Department of Hematology, Tokyo Metropolitan Bokutoh Hospital, Japan.
Intern Med. 2023 Nov 1;62(21):3237-3240. doi: 10.2169/internalmedicine.0977-22. Epub 2023 Apr 7.
We herein report a 79-year-old man diagnosed with primary gastric diffuse large B-cell lymphoma (DLBCL) with gastropleural fistula (GPF), successfully treated by chemotherapy without surgery. If primary gastric DLBCL perforates during chemotherapy, surgery is often warranted. Our patient's computed tomography findings showed loculated pleural effusion with air foci in the left lower lobe, suggesting GPF. After six cycles of rituximab, cyclophosphamide, doxorubicin, vincristine, and prednisone (R-CHOP) chemotherapy, the fistula fully closed, and complete remission was achieved. In conclusion, while gastric DLBCL can exhibit spontaneous GPF, it can be treated with chemotherapy alone, which was well-tolerated in our patient.

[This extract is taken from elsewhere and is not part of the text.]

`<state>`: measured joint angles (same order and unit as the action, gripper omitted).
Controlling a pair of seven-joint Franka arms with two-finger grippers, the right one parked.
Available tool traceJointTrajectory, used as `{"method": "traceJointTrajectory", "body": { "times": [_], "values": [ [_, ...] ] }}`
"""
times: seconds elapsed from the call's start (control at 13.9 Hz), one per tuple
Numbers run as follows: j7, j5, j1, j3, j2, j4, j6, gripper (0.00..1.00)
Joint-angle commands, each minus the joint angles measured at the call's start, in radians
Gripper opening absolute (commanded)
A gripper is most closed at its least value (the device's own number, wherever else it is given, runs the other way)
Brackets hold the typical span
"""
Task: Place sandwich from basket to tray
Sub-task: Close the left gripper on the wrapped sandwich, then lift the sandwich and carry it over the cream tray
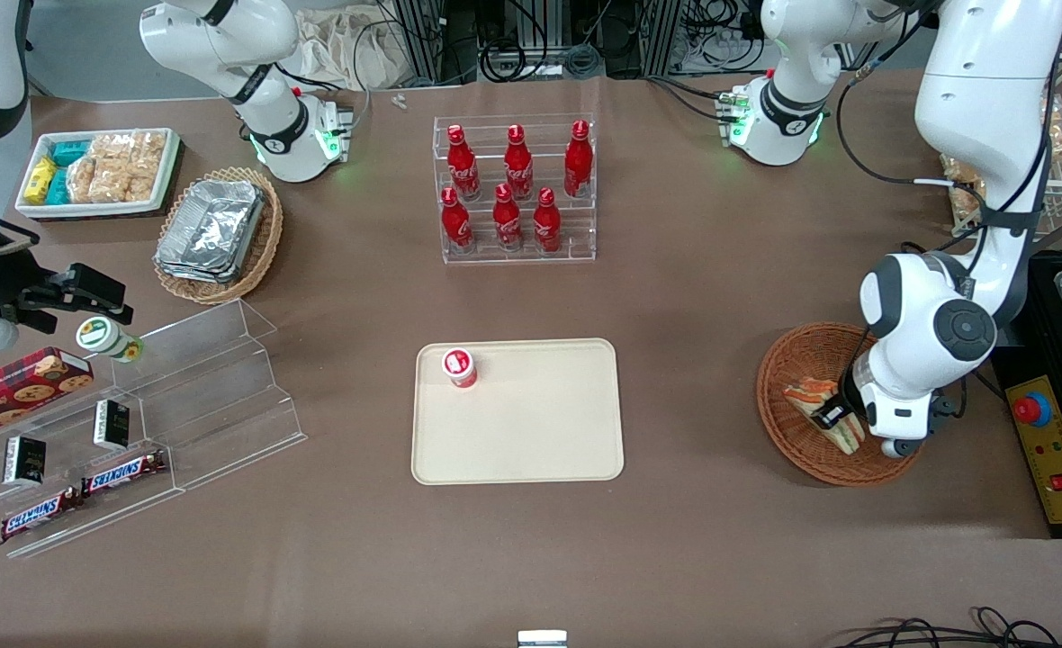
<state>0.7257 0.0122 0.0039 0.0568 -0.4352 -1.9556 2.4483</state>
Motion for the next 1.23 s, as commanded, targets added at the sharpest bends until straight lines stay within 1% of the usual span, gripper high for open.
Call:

我们在此报告一例 79 岁男性,诊断为原发性胃弥漫性大 B 细胞淋巴瘤(DLBCL)合并胃-胸膜瘘(GPF),经化疗而非手术成功治疗。如果原发性胃 DLBCL 在化疗过程中穿孔,通常需要手术。我们患者的 CT 检查结果显示左侧下叶有分隔性胸腔积液并伴有气腔,提示存在 GPF。在接受六周期利妥昔单抗、环磷酰胺、多柔比星、长春新碱和泼尼松(R-CHOP)化疗后,瘘完全闭合,达到完全缓解。总之,虽然胃 DLBCL 可自发出现 GPF,但可单独采用化疗治疗,我们的患者对此治疗耐受良好。